Driving test waiting times simply unacceptable, says Murphy

Fianna Fáil TD for Roscommon-Galway, Eugene Murphy has highlighted the fact that people in Roscommon and Athlone are subjected to some of the longest waiting times for driving tests in the country, with some waiting more than four months .

Deputy Murphy recently tabled a parliamentary question on the matter with the Minister for Transport, Tourism and Sport, Shane Ross. Figures from the Road Safety Authority were given which provides the data relating to driving test waiting periods as of August, 2017.

“Figures from the Road Safety Authority indicate that people in Athlone have one of the longest waiting times in the country, as they are typically waiting 17 weeks or over four months to sit their driving test, and 1,892 people in County Westmeath have not been scheduled for a test yet,” Deputy Murphy said.

“The waiting time for a driving test in Roscommon is 16.8 weeks and over 700 people have not been scheduled for a test, while there are over 3,000 people in County Galway who have not been scheduled for a driving test yet.

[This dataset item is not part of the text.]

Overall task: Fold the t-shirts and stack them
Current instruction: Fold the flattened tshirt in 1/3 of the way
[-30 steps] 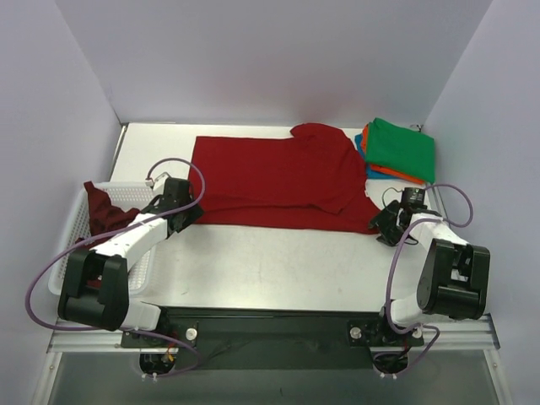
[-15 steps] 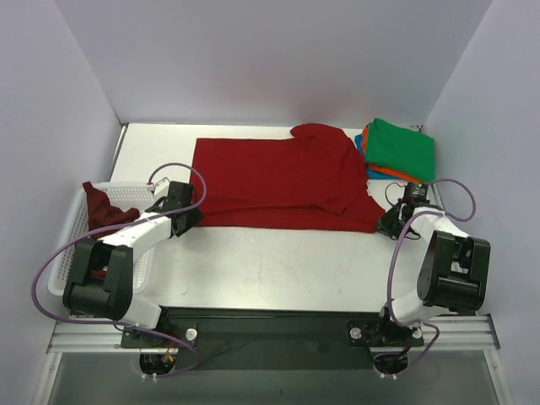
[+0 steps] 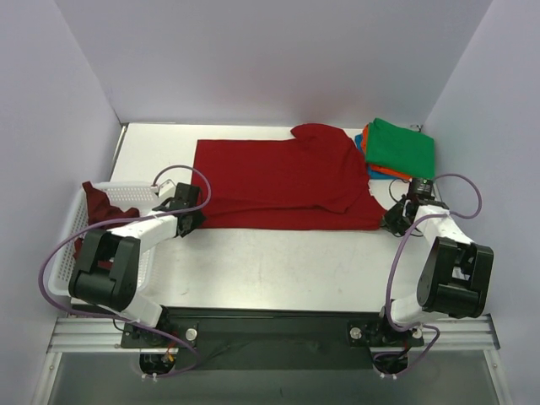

Waiting times for driving tests in Tuam is 13.9 weeks; Loughrea 16.6 weeks; Galway city 15.4 weeks; and Clifden is 14.8 weeks.

“The figures in Longford are also quite high at 15 weeks, with over 500 people still not scheduled for a test, while in Carrick-on-Shannon in County Leitrim people are waiting 13.4 weeks to sit their driving test, with 469 people still waiting to be scheduled for a test. In County Mayo, over 1,500 people have still not been scheduled for a test, with waiting times in Ballina at 10.6 weeks and 14.7 in Castlebar.”

Deputy Murphy added that people are being left in limbo, some of whom may be waiting for a full licence for employment purposes. Others, he said, are paying exorbitant levels of car insurance as holders of provisional licences while they await a test date.

To tackle the current backlog, Deputy Murphy has called on Minister Ross to bring forward plans for next year to hire another 11 testers. There are currently 94 full-time testers employed by the Road Safety Authority.